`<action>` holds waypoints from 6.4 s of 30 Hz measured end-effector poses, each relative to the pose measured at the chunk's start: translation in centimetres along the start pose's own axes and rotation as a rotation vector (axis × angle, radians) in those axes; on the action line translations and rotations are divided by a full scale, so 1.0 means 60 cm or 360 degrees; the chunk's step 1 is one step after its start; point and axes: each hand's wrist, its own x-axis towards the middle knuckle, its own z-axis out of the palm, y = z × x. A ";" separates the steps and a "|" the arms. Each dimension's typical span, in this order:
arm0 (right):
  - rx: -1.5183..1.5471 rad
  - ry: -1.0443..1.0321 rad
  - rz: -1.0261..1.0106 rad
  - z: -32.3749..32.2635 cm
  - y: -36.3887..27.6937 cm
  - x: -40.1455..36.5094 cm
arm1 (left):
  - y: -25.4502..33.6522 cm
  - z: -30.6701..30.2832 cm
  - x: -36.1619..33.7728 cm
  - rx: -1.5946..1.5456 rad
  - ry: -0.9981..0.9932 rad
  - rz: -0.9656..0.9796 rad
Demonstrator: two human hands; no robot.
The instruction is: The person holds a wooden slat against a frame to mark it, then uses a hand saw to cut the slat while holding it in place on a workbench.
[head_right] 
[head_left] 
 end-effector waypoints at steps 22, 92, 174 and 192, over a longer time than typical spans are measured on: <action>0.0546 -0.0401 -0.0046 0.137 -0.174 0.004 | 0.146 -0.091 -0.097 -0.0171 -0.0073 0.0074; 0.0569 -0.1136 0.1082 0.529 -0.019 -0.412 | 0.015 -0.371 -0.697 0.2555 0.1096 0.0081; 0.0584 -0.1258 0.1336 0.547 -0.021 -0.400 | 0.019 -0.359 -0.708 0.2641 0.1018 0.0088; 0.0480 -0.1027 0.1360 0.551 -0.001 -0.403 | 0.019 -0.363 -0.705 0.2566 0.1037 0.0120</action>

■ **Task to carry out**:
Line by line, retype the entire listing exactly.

■ **Solved problem**:
`<action>` holds waypoints from 6.4 s of 30 Hz measured end-effector poses, each relative to the pose measured at the chunk's start: translation in centimetres along the start pose's own axes and rotation as a rotation vector (axis × angle, radians) in those axes; on the action line translations and rotations are divided by a full scale, so 1.0 means 60 cm or 360 degrees; the chunk's step 1 is one step after its start; point and axes: each hand's wrist, its own x-axis towards the middle knuckle, its own z-axis out of the palm, y = z × x. A ";" separates the steps and a "|" the arms. Each dimension's typical span, in this order:
arm0 (right):
  - rx: -1.5183..1.5471 rad
  - ry: -1.0443..1.0321 rad
  - rz: -1.0261..1.0106 rad
  - z: -32.3749..32.2635 cm
  - y: -36.3887..27.6937 cm
  - x: -40.1455..36.5094 cm
arm1 (left):
  - y: -25.4502..33.6522 cm
  - z: -30.6701..30.2832 cm
  - x: -36.1619..33.7728 cm
  - rx: -1.5946..1.5456 rad
  - ry: -0.9981..0.9932 rad
  - rz: -0.9656..0.9796 rad
Demonstrator: two human hands; no robot.
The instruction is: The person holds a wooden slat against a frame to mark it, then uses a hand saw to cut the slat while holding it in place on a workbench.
[head_right] 
[head_left] 
 end-effector waypoints at steps 22, 92, 174 and 192, over a longer time than typical spans are measured on: <action>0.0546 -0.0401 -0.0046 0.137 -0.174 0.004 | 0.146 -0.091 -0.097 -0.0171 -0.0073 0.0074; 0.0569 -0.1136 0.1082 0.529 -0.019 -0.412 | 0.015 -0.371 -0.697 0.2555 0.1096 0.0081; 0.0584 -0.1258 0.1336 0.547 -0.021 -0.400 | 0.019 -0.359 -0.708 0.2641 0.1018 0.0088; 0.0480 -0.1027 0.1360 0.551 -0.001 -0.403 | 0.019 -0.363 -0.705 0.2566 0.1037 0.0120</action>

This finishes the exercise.